Kazemi K, Grebe R, Moghaddam Abrishami H, Lagadec P, Gondry-Jouet C, Wallois F
Faculté de Médecine, Université de Picardie Jules Verne, Amiens, 80036, France.
Annu Int Conf IEEE Eng Med Biol Soc. 2007;2007:5509-12. doi: 10.1109/IEMBS.2007.4353593.
In this paper, we present the design and implementation of a 3D digital phantom of the neonatal brain. Commonly used digital brain phantoms (e.g. BrainWeb) are based on adults' brains. With the increasing interest in computer aided analysis of neonatal Magnetic Resonance (MR) images, it becomes necessary to create a special digital phantom for neonatal brains. This is because of the pronounced differences not only in size but more important in geometrical proportions of different brain tissues in adults and neonates and the additional need to subdivide the white matter of neonatal brains into two different types. Thus, the here created neonatal brain phantom consists of 6 different tissue types: scalp, skull, gray matter, myelinated and non-myelinated white matter and cerebrospinal fluid. Every voxel has a vector consisting of 6 probabilities of being part of one of these six tissues. The digital brain phantom will be used for simulation of tomographic images of the newborns' head and may serve as well as an evaluation data set for comparison of analysis methods for neonatal MR images, e.g. segmentation/registration algorithms, providing the possibility of controlled degradation of image data.

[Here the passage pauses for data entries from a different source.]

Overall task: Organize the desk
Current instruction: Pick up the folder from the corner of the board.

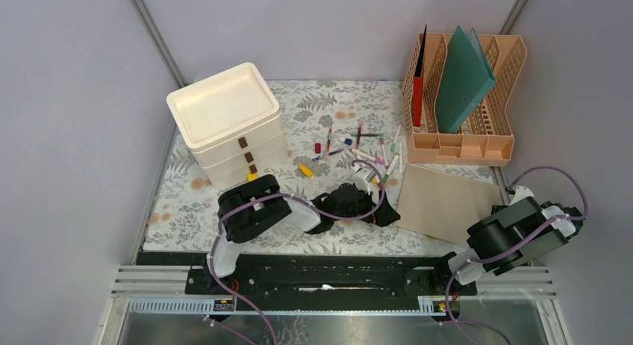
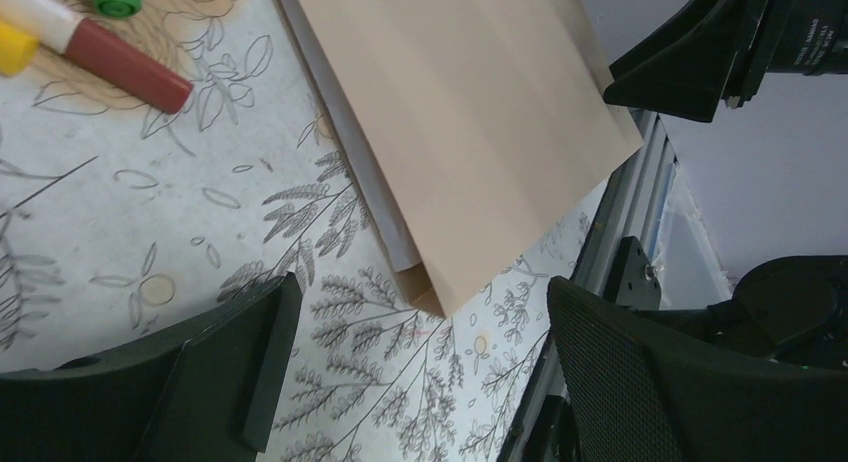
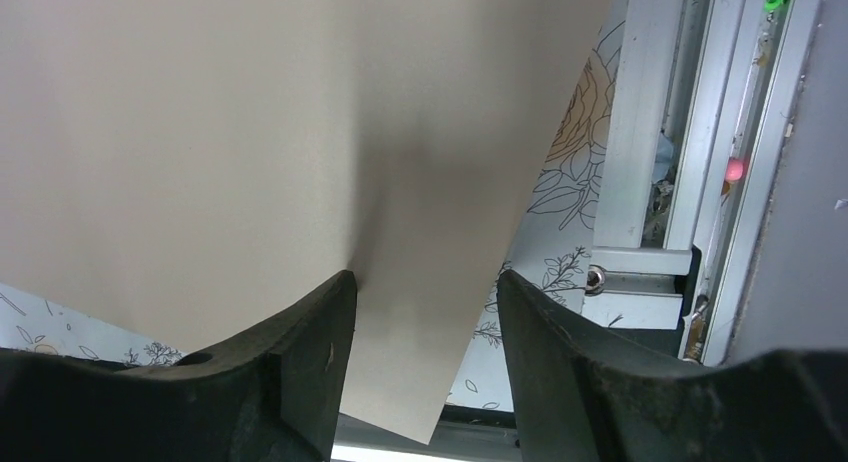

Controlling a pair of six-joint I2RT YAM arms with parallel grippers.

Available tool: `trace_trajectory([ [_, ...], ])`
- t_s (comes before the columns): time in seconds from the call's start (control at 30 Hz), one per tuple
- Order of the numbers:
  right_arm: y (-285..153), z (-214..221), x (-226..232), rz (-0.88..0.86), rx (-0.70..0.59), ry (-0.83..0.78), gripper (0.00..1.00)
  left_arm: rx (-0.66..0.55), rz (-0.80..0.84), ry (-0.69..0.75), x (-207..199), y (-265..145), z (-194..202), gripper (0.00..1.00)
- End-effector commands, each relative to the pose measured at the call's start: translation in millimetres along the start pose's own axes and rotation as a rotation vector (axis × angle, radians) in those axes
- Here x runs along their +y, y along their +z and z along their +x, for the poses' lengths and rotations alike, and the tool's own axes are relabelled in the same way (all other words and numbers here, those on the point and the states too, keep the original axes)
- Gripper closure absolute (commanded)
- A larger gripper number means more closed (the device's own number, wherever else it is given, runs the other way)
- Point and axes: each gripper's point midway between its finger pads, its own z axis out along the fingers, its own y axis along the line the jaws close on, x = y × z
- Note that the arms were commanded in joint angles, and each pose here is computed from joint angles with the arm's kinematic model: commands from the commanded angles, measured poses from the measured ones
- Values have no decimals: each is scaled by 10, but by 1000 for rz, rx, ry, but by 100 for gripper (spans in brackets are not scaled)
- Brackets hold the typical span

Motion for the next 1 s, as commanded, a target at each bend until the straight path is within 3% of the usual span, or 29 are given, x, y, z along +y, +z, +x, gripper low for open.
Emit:
trace_trajectory([
  [0.0, 28, -1, 120, -47, -28, -10, 40, 24, 36, -31, -61, 134, 21, 1],
  [0.2, 48, 21, 135, -48, -26, 14, 38, 42, 33, -45, -18, 250, 55, 1],
  [0.27, 67, 43, 101, -40, -20, 22, 25, 51, 22, -43, 5, 278, 65, 1],
  [0.4, 107, 78, 157, -74, -18, 43, 21, 76, 9, -44, 48, 335, 116, 3],
  [0.6, 94, 32, 413, -188, -56, 51, 27, 116, 18, -60, 94, 391, 241, 7],
  [0.97, -336, -361, 816, -325, -186, -18, 51, 110, 101, -106, -2, 257, 256, 9],
])
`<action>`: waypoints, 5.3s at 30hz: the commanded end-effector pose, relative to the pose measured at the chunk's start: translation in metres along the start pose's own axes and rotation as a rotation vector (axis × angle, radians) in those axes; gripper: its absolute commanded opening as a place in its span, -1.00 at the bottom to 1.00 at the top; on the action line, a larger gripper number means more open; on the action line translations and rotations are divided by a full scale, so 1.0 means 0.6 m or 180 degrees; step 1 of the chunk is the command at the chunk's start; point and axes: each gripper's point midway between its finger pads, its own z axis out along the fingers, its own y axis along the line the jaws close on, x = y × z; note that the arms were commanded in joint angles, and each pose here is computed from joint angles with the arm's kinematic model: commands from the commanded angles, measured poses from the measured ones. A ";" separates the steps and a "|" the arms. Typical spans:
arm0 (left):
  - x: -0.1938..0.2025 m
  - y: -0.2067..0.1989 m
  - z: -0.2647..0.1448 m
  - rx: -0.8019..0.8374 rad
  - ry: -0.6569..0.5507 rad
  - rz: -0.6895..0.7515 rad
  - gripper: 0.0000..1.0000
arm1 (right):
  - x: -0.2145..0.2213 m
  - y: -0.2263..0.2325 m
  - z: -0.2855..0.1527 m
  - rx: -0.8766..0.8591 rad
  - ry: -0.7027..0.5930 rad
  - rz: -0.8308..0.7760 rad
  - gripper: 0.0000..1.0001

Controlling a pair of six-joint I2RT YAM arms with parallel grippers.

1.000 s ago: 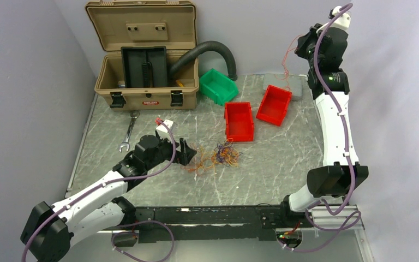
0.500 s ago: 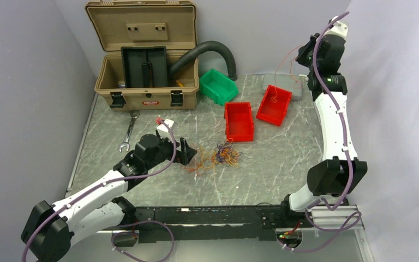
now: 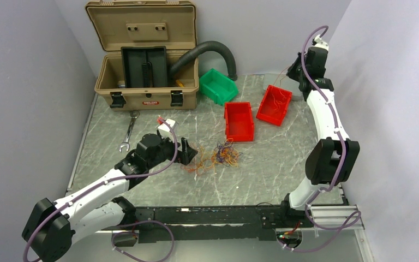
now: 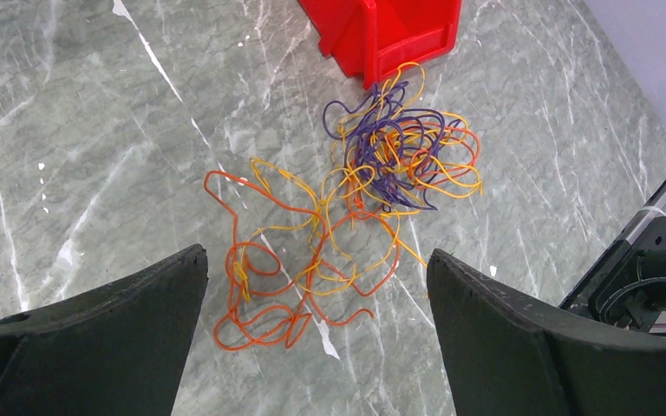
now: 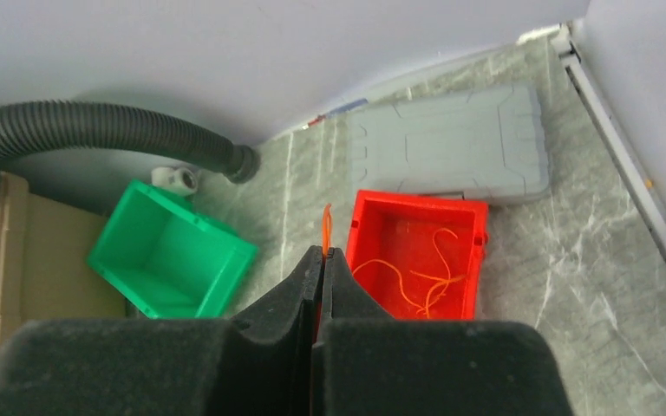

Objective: Untangle the cables

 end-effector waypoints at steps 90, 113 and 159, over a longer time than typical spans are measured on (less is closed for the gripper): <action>-0.034 0.130 0.010 -0.1298 -0.0229 -0.0700 -1.00 | 0.544 -0.088 -0.317 0.1129 0.0884 0.0196 -1.00; -0.166 -0.038 -0.056 0.0126 -0.0446 0.0076 -1.00 | 0.506 0.159 -0.432 -0.2254 0.1168 -0.0549 -1.00; -0.217 -0.184 -0.098 0.1557 -0.0536 0.0352 -1.00 | 0.456 0.392 -0.500 -0.4421 0.0510 -0.0903 1.00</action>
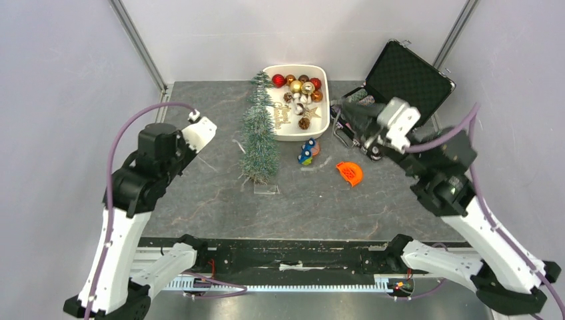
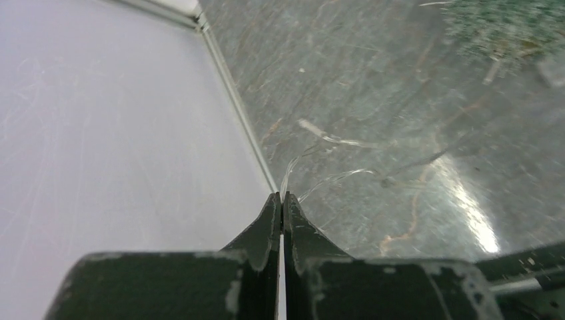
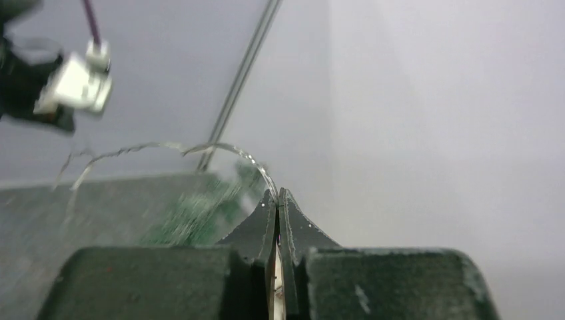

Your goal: Decorate the small christmas tree

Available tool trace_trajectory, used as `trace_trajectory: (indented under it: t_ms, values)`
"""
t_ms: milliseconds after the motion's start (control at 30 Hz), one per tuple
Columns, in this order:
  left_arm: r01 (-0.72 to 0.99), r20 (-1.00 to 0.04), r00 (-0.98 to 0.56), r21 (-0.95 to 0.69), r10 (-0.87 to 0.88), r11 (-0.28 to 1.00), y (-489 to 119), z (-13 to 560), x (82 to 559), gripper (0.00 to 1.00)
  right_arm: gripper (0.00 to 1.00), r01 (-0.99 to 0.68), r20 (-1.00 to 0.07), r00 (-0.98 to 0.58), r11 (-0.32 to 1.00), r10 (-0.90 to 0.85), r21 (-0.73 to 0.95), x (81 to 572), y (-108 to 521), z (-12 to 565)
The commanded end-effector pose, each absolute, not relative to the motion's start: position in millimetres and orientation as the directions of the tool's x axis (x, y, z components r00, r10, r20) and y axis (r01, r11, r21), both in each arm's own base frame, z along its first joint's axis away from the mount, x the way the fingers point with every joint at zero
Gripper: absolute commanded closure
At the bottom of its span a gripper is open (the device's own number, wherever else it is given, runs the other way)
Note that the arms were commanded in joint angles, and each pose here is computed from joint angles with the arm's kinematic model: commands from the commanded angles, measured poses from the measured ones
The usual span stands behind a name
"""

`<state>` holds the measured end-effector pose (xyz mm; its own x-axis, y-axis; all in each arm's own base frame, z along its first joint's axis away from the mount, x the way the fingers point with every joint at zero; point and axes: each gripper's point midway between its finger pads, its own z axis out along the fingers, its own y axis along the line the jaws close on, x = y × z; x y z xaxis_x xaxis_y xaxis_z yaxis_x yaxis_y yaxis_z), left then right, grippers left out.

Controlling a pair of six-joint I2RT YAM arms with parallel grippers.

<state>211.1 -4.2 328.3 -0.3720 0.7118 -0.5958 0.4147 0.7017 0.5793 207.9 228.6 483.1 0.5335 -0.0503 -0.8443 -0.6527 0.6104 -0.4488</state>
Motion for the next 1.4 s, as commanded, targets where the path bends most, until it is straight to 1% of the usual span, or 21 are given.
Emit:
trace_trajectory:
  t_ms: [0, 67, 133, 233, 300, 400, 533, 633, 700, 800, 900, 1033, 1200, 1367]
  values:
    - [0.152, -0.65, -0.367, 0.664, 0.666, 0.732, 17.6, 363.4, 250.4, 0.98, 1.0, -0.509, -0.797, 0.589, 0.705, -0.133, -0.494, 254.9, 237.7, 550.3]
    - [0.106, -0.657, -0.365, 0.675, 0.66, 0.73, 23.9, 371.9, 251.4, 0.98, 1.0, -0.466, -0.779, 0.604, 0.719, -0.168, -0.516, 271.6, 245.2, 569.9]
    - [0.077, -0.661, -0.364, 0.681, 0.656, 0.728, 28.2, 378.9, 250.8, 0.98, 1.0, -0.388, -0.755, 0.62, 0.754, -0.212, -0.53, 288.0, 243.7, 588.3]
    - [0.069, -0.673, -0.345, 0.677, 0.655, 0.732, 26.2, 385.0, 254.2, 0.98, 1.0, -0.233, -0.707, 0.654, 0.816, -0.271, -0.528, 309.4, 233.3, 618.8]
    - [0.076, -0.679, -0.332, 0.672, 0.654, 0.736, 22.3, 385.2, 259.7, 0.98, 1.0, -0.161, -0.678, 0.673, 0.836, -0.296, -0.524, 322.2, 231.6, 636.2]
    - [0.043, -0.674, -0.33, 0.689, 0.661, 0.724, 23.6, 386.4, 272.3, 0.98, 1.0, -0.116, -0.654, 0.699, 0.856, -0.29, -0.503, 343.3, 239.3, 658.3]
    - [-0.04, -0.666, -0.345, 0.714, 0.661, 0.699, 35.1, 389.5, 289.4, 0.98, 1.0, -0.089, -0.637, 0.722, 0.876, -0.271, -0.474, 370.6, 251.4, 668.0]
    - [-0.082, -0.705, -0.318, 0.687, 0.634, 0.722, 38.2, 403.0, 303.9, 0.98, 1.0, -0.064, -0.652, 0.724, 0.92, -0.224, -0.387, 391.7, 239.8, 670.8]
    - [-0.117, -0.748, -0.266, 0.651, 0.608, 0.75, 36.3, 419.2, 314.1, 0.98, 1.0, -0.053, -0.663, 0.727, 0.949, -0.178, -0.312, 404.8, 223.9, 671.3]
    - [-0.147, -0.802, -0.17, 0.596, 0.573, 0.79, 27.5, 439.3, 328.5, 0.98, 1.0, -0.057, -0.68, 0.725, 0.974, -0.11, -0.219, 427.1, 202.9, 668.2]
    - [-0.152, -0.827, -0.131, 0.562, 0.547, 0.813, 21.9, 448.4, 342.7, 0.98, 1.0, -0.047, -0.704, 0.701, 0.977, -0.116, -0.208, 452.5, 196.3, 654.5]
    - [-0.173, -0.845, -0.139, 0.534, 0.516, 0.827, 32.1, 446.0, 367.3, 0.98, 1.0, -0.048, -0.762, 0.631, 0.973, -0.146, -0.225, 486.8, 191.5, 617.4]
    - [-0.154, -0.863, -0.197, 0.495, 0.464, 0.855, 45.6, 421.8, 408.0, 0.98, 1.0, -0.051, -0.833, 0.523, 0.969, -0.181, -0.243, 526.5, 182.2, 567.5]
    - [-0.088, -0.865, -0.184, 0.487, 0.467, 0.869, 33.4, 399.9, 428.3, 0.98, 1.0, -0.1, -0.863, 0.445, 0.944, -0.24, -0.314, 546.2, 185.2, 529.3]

在本文中,我们展示了新生儿脑三维数字模型的设计与实现。常用的数字脑模型(如BrainWeb)是基于成人脑的。随着对新生儿磁共振(MR)图像计算机辅助分析的兴趣日益增加,有必要为新生儿脑创建一个特殊的数字模型。这是因为不仅在大小上,而且更重要的是在成人和新生儿不同脑组织的几何比例上存在显著差异,并且需要将新生儿脑的白质进一步细分为两种不同类型。因此,这里创建的新生儿脑模型由6种不同的组织类型组成:头皮、颅骨、灰质、有髓和无髓白质以及脑脊液。每个体素都有一个向量,该向量由属于这六种组织之一的6个概率组成。该数字脑模型将用于模拟新生儿头部的断层图像,也可作为评估数据集,用于比较新生儿MR图像分析方法,如分割/配准算法,为图像数据的可控降解提供可能性。